In the joke, the father who works selling stocks and bonds represents "capital," the mother who is a house-wife represents "management," and the female maid stands for "labor." The punch line is that sometimes, capital "exploits" labor while management sleeps.

Feldstein told the class that if the joke "helps you remember the main components of production and growth, so much the better."

Like most of Ec 10, I found the joke somewhat funny. Among tenured economists, it might be downright hilarious. But the joke is entirely inappropriate for an introductory course in a department that is trying to attract more female concentrators.
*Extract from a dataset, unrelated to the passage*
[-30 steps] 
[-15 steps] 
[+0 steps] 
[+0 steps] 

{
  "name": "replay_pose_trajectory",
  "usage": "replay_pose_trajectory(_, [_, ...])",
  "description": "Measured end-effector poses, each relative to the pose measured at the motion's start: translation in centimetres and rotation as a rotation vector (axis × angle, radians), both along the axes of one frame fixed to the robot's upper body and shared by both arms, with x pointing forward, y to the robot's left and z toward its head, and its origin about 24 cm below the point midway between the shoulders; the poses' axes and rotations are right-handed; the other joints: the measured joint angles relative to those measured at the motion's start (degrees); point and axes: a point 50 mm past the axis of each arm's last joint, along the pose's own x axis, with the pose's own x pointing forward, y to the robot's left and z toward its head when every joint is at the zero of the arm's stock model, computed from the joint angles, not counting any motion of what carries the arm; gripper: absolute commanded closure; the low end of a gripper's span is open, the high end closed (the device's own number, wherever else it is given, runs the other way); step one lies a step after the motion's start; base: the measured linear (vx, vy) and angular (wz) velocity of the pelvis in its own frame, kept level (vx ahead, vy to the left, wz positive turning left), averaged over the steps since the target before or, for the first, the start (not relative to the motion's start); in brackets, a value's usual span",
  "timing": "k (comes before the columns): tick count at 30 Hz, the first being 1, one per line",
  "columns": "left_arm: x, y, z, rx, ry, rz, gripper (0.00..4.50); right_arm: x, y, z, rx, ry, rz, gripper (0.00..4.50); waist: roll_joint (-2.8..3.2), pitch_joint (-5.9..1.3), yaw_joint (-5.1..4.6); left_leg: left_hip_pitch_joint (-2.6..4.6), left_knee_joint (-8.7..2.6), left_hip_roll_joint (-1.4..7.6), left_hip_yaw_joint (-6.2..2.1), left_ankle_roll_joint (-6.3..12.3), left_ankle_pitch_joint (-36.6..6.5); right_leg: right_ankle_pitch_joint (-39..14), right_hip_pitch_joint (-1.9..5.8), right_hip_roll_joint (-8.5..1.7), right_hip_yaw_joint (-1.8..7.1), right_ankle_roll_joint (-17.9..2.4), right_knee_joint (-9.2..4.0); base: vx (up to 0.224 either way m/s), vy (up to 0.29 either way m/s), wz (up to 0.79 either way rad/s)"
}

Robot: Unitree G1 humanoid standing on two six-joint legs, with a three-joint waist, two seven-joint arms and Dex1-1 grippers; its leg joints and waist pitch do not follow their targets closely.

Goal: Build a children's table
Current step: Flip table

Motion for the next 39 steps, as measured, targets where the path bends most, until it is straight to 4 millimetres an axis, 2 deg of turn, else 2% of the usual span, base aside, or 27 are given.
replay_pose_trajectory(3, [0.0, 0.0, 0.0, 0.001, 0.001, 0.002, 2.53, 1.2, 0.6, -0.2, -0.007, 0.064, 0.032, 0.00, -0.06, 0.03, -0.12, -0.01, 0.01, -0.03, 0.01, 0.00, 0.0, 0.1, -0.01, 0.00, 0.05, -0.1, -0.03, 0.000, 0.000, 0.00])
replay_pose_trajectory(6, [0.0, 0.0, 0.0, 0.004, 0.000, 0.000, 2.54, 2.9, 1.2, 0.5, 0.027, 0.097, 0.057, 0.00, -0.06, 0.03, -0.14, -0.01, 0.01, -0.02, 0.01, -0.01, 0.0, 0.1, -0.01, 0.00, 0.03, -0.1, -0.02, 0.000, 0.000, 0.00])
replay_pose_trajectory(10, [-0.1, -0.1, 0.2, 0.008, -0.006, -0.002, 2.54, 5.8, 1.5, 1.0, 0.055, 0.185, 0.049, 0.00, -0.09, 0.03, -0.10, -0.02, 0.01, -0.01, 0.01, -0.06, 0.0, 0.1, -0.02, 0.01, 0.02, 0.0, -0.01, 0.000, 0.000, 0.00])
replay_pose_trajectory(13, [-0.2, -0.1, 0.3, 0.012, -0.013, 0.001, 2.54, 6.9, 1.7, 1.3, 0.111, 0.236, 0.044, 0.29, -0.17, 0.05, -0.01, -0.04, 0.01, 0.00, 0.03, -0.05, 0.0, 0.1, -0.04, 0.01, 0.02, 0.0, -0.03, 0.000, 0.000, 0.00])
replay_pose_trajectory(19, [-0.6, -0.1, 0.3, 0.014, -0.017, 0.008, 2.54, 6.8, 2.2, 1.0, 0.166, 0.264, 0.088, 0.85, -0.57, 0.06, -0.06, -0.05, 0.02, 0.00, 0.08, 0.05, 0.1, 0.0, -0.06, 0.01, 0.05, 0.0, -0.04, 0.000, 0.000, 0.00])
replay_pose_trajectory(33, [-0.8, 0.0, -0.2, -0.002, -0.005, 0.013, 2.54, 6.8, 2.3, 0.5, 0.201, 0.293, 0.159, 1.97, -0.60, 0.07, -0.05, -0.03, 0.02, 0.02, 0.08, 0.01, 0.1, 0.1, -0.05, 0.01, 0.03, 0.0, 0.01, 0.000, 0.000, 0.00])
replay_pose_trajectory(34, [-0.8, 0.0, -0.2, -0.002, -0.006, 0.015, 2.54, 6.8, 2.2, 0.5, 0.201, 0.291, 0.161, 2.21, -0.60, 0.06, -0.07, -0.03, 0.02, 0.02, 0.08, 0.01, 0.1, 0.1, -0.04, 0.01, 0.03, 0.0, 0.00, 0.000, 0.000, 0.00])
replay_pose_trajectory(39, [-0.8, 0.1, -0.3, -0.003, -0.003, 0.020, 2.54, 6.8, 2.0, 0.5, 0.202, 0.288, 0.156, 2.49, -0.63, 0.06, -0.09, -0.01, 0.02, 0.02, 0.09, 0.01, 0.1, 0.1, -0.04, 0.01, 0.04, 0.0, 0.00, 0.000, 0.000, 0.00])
Feldstein surely did not intend to discourage women, but his suggestion that students use jokes about housewives and abused maids as study guides is not likely to produce a more genderbalanced department. Economics is one of the most popular majors for women at Wellesley--and people justifiably wonder why so few women choose the department here.

HUMOR, like everything else, has its time and its place. Some jokes--like Mason's--may have no place at all. And while most humor puts someone or something down, I try to stick to targets who are not subject to hateful denigration. (Yale, the QRR, Harvard administrators and tenured economists all fall into this category.)

Sometimes, a joke is not a joke is not a joke. In the wrong context, humor is no laughing matter.